Description of the task: Set out exactly, line by line, the stretch of data below that begins at the line containing "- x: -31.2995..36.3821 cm" and ends at the line containing "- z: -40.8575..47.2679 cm", with both ends kept.

Dataset records
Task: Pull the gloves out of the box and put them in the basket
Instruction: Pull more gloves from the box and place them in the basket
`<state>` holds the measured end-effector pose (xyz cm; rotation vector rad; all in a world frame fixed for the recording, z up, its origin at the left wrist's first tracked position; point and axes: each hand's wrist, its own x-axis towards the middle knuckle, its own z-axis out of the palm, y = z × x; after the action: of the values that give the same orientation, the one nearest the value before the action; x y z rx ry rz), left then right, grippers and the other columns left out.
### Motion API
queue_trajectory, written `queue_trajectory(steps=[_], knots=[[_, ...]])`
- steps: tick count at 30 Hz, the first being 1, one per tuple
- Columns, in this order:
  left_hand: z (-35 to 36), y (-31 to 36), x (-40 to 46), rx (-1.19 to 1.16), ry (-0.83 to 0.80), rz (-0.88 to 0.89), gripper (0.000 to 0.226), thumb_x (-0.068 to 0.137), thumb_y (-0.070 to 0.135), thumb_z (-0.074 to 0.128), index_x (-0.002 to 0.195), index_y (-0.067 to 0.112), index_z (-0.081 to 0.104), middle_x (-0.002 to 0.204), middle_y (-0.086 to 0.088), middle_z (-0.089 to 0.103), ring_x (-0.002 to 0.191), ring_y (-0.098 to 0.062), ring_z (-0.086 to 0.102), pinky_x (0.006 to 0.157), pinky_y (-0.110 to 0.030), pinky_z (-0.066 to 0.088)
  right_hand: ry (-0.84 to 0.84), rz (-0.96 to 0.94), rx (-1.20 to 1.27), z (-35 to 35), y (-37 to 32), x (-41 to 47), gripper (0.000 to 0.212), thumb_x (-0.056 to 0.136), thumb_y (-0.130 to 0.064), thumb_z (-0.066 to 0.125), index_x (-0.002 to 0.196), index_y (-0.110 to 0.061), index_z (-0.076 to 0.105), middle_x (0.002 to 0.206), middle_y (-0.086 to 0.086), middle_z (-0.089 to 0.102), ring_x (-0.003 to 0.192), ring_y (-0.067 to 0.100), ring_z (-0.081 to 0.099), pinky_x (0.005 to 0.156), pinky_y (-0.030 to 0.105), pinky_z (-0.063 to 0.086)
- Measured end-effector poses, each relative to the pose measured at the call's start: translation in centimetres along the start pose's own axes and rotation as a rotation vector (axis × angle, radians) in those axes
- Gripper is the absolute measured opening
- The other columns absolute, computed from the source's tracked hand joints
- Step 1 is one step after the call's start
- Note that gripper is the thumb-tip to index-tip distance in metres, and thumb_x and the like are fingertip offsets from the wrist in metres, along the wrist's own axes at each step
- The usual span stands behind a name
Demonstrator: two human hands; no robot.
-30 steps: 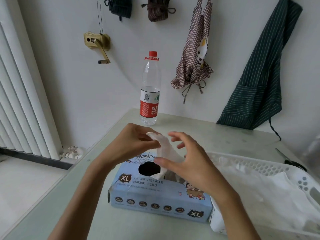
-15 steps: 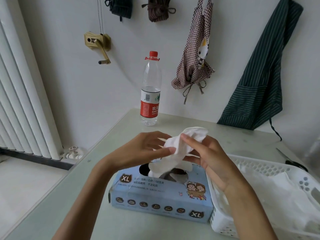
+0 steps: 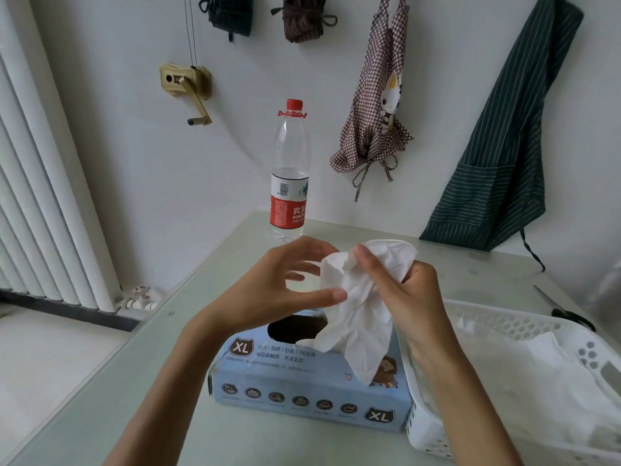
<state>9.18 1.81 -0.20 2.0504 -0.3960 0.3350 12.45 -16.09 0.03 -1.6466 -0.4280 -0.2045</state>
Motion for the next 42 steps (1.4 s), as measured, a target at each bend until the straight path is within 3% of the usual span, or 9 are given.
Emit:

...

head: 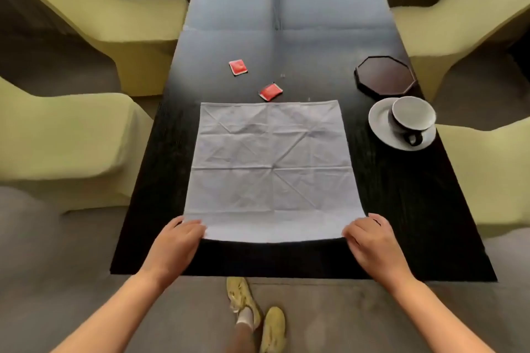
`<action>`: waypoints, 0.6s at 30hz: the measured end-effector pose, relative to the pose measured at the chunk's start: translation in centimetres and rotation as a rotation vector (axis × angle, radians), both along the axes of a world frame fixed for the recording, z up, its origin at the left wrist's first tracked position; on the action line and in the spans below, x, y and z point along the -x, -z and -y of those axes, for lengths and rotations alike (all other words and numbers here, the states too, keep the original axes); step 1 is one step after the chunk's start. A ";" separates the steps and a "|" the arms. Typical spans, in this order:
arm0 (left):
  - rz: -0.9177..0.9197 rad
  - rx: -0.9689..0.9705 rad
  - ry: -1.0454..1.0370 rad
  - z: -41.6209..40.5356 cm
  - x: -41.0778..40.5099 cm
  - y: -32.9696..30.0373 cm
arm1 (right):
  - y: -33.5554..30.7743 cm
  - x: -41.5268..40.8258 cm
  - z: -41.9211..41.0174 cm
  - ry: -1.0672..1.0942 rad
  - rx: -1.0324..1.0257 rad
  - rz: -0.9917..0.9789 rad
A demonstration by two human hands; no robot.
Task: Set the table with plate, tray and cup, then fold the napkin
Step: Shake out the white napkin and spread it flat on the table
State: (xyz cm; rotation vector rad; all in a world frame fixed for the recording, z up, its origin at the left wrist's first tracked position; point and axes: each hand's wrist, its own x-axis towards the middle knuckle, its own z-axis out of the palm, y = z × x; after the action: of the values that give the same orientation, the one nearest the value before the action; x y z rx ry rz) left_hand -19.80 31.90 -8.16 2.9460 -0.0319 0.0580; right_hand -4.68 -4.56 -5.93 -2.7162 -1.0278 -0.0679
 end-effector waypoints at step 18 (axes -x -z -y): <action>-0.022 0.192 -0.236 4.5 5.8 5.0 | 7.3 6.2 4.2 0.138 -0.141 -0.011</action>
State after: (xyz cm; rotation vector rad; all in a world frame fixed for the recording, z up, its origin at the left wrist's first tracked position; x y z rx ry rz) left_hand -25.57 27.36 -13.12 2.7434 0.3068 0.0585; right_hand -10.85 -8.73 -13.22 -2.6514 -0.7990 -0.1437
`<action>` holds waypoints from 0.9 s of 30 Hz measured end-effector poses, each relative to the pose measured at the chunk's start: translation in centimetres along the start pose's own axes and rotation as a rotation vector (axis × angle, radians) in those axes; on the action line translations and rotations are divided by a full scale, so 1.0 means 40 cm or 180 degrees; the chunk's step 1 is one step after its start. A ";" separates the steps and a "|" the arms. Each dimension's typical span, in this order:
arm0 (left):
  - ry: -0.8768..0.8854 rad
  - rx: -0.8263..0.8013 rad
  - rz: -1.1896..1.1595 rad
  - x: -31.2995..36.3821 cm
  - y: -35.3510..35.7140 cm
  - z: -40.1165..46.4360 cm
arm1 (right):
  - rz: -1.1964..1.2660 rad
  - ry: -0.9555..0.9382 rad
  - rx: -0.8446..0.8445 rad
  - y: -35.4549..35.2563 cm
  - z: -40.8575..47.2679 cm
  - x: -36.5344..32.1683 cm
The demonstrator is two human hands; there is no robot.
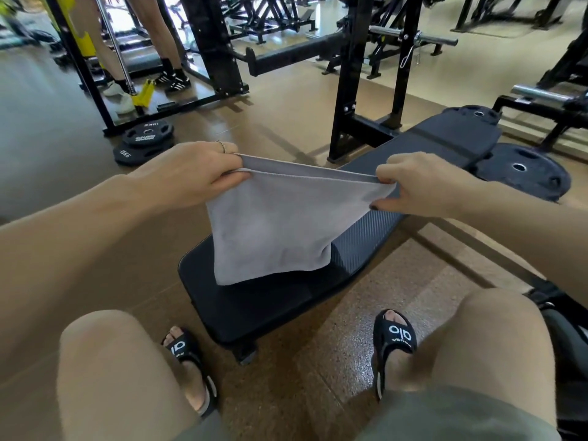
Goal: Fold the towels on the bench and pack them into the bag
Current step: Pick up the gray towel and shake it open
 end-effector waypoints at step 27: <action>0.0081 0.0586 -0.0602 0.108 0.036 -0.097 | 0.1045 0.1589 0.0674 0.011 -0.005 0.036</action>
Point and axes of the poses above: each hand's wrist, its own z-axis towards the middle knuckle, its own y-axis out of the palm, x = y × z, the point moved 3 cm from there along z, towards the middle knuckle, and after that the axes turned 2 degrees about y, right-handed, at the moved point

Solution below:
  - x: -31.2995..36.3821 cm
  - y: -35.3510..35.7140 cm
  - z: -40.1165..46.4360 cm
arm1 (right):
  - rz: -1.1964..1.2660 rad
  - ry: -0.9555..0.9382 rad
  - rx: -0.8446..0.8445 rad
  - y: -35.4549..35.2563 cm
  - z: -40.8575..47.2679 cm

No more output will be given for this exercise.